Posts Tagged ‘Commander Ray Odierno’

Military headquarters in Va. losing 2,300 jobs

Wednesday, February 9th, 2011

SUFFOLK, Va. — The general of a military headquarters known as the U.S. Joint Forces Command said Wednesday that 2,300 workers in Virginia will lose their jobs as part of the Pentagon’s plan to trim bureaucracy and cut costs.

The command employs nearly 6,000 military and civilian personnel, with the bulk of those working at its headquarters in southeast Virginia. About three dozen positions at Creech Air Force Base in Indian Springs, Nev., about 45 miles northwest of Las Vegas, will be cut. The base is home to a squadron operating unmanned aircraft over Iraq and Afghanistan.

Another 25 to 30 percent of the command’s work force in Tampa, Fla. will also be eliminated.

The command’s mission is to train troops from all services to work together for specific missions.

The Pentagon ordered it be eliminated as part of far reaching budget cuts. The command has a budget of just under $1 billion, and its closure is expected to save about $430 million a year as many of its elements are reassigned. The command’s elimination is expected to be completed by the end of August, although some personnel reassignments won’t be completed until 2012.

“The changes are significant,” Gen. Ray Odierno said. “Going forward,we are not simply trimming down each staff element. We are making a major departure from past organization design,procedure and mindset to more effectively execute the core functions and sustain the jointness we’ve worked so hard to achieve in the past.”

Contractors will be among those hardest hit, with the number nationwide dropping to 500 from 2,500.

Officials in Virginia lobbied to retain some of the command’s job functions, and Republican Gov. Bob McDonnell applauded the reorganization plan.

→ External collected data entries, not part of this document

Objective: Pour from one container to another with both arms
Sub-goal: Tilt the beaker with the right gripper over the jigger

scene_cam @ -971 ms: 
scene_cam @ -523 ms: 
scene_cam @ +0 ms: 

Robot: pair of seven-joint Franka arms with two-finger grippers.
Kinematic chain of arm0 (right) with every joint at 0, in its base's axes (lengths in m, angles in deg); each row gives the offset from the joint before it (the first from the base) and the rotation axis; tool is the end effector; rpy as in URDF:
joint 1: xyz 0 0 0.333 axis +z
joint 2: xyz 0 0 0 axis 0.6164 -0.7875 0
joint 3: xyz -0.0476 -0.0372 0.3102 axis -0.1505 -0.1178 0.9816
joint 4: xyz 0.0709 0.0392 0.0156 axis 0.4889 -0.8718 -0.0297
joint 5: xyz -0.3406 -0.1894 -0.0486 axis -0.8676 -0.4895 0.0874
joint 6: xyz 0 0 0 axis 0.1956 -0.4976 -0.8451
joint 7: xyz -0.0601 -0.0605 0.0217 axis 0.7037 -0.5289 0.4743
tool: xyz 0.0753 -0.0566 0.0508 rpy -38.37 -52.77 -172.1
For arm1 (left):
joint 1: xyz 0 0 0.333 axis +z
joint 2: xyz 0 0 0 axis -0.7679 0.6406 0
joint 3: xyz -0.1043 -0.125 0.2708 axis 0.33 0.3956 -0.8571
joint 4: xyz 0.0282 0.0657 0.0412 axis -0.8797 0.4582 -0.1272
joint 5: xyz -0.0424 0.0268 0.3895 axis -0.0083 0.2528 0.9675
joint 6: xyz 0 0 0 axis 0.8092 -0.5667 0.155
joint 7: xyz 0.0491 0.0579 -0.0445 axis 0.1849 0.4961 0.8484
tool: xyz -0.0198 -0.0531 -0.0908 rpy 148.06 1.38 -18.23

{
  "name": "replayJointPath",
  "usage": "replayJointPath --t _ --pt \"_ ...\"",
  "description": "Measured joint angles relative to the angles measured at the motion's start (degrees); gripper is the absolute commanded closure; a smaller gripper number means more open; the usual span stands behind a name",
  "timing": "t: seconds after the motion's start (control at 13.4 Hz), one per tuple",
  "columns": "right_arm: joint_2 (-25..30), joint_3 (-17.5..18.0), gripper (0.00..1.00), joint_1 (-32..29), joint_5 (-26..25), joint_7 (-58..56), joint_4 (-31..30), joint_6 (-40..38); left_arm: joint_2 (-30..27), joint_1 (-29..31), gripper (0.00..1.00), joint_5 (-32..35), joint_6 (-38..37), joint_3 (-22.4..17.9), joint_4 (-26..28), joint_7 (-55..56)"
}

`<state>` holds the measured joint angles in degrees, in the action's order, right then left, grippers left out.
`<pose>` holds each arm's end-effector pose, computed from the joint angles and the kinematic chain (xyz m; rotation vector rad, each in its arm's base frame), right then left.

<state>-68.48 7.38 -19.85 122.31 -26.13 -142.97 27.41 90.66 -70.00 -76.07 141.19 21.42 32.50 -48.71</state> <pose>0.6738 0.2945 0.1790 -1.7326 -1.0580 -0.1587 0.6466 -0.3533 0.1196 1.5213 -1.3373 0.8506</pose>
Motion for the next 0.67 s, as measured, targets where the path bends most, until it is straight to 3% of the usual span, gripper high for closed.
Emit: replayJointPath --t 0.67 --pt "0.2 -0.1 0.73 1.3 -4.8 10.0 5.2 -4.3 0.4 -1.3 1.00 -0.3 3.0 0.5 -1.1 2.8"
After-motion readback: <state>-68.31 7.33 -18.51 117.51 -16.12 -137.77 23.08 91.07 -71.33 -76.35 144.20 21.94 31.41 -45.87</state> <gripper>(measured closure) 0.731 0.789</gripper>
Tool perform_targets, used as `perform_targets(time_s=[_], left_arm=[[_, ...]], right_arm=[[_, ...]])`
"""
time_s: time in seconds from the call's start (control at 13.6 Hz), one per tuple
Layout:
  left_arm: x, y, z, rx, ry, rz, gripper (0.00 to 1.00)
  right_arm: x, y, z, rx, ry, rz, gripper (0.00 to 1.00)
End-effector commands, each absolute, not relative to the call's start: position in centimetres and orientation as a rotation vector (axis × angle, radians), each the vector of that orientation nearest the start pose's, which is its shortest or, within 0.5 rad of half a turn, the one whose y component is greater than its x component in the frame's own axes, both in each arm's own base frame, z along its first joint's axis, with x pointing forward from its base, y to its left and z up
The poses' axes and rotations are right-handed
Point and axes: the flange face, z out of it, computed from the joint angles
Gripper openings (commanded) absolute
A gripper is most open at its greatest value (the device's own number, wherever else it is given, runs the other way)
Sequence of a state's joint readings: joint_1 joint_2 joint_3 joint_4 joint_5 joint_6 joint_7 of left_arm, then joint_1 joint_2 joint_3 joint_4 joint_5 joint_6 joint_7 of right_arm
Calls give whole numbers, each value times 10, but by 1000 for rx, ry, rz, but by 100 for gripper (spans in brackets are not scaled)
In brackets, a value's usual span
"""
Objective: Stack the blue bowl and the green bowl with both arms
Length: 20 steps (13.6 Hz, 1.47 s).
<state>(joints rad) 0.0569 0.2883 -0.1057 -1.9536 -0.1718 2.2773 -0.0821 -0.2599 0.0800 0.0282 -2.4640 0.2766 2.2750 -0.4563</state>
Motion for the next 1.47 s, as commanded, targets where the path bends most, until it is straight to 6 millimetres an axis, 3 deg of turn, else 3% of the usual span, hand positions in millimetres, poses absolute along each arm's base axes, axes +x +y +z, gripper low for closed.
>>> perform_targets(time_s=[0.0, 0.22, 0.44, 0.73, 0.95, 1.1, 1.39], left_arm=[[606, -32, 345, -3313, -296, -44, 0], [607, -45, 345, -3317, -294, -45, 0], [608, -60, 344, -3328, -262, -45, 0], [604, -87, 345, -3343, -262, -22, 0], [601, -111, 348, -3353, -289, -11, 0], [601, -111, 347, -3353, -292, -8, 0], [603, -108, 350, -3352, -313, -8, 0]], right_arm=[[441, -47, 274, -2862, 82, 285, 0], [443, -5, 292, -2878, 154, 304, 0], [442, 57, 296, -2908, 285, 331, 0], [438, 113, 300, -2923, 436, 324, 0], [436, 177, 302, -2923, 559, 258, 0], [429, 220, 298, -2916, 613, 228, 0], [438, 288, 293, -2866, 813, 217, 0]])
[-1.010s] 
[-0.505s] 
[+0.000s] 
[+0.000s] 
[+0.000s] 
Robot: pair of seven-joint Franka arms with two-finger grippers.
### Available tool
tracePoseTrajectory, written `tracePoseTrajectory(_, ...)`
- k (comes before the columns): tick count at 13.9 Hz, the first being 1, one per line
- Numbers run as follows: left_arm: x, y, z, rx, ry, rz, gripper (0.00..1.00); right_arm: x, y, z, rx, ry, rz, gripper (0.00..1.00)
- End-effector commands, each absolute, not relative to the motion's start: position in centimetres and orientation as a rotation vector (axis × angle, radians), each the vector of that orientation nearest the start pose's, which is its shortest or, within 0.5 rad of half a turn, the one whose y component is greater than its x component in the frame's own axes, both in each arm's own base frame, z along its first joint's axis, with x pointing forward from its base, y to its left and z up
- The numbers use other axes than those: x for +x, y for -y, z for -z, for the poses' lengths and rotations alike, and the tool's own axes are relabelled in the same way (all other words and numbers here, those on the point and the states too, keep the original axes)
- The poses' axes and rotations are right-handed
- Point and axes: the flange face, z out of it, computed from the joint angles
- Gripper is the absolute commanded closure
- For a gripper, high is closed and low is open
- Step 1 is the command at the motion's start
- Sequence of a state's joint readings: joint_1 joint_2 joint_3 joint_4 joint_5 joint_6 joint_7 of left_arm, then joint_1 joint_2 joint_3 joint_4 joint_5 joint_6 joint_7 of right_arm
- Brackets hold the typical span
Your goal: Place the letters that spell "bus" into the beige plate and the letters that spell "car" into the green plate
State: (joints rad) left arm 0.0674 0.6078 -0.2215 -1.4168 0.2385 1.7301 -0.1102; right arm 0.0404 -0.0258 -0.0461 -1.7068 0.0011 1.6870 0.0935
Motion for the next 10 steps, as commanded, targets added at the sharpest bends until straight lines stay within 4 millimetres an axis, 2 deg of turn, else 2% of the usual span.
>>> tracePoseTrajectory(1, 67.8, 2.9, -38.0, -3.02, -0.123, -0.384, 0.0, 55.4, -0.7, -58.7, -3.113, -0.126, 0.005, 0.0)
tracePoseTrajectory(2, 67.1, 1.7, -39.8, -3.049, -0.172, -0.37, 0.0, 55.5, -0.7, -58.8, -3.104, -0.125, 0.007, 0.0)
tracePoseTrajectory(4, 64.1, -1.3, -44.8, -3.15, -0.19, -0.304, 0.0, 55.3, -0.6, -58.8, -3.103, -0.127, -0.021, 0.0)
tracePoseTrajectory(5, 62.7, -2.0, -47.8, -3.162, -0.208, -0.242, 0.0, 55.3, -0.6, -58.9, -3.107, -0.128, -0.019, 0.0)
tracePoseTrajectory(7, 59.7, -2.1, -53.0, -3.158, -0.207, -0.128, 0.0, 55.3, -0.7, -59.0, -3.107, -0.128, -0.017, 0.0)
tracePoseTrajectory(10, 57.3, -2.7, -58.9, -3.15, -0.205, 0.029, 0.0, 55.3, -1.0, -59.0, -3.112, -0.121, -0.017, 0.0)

Virginia will retain about 1,900 jobs between operations in Norfolk and Suffolk. Roughly 500 of the command’s jobs will remain between Ft. Belvoir and the Dahlgren Naval Surface Warfare Center in northern Virginia.

“While Joint Forces Command will still close, we were successful in retaining 50 percent of the command’s positions in the region,” McDonnell said in a statement.

The elimination of the command will free up plenty of office space. The command occupies 21 buildings in Norfolk and Suffolk. Once the command closure is complete, JFCOM will be down to four buildings. It wasn’t immediately clear who would occupy the soon-to-be empty buildings, but McDonnell said officials would work to make sure they were filled.

JFCOM Commander General Ray Odierno speaks out on JFCOM changes

Monday, January 10th, 2011

NORFOLK — JFCOM Commander General Ray Odierno spoke out today regarding the end of JFCOM. Odierno says in the next 30 to 45 days, nearly half of JFCOM’s military, civilian, and contracted employees in Hampton Roads are going to learn they will be out of a job.

Odierno says, “Things are tough these days and now here I am responsible for potentially 1900 people no longer being able to be employed. Whatever the number is here, that’s quite a burden.”

Odierno says he’s working with Defense Secretary Robert Gates to keep at least 1900 of the more than 3800 jobs associated with JFCOM in Hampton Roads.

“What we want to do is help ease that burden and help them get jobs in other areas, and we’ll do that the best of our abilities,” Odierno says.

The command’s closure is part of a national defense effort to save $78 billion over five years.

Odierno says, “I can’t specifically speak about this region, but I will say there’s a lot more coming.”

He says that once the plan to dismantle JFCOM is approved in the next month or so, JFCOM will cease to exist as we know it in the next 12 to 15 months. “It won’t be a command, per say, that’s left behind,” Odierno says.

Certain functions, like joint training, will stick around under other military organizations.

Still, 5,100 additional jobs created in Hampton Roads because of JFCOM hang in the balance.

Odierno says he does expect to eliminate more contractors than Department of Defense civilians. The command flag at JFCOM will be lowered in nine months.